_REQUIRED WORK_. When the line containing "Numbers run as" appears in the data below, begin copying there and stop only after the line containing "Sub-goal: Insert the".

_RECORDED INFORMATION_.
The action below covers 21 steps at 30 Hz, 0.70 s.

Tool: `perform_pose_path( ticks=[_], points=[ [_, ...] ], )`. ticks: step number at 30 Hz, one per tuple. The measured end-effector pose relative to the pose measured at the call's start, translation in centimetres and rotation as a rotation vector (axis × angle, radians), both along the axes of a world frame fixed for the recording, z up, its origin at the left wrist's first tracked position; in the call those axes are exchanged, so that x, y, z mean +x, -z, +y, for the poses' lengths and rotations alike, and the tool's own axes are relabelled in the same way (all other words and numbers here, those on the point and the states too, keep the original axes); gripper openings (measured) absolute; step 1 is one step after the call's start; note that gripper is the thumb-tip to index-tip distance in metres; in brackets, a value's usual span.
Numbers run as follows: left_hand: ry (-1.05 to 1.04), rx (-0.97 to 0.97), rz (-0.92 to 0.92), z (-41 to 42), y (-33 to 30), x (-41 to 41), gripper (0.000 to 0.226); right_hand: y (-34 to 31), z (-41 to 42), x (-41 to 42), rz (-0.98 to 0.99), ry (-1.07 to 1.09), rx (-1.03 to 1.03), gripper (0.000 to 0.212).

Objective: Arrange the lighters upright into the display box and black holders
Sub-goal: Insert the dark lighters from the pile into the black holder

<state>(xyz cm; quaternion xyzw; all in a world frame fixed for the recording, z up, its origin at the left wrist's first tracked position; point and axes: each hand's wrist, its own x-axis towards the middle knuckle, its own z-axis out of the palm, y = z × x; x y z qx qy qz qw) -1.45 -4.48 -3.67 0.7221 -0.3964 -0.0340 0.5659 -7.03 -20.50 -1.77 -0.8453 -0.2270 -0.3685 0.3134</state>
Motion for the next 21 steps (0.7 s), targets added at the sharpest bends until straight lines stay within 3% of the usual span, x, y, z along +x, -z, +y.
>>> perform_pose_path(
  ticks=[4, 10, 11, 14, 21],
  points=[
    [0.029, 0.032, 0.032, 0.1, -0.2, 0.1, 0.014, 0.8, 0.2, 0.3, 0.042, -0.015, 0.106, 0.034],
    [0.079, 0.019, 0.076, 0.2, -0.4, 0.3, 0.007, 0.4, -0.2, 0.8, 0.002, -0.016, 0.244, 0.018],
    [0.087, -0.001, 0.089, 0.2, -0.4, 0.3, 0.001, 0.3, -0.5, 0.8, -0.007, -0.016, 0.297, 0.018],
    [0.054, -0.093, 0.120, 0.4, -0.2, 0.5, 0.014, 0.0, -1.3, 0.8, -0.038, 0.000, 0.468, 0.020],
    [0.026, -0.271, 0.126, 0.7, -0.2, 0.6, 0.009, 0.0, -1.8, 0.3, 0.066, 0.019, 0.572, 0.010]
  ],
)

_TASK RESPONSE_.
Numbers run as follows: left_hand: ry (-1.05 to 1.04), rx (-0.97 to 0.97), rz (-0.92 to 0.92), z (-41 to 42), y (-33 to 30), x (-41 to 41), gripper (0.000 to 0.226); right_hand: y (-34 to 31), z (-41 to 42), x (-41 to 42), rz (-0.98 to 0.99), ry (-1.07 to 1.09), rx (-1.03 to 1.03), gripper (0.000 to 0.212).

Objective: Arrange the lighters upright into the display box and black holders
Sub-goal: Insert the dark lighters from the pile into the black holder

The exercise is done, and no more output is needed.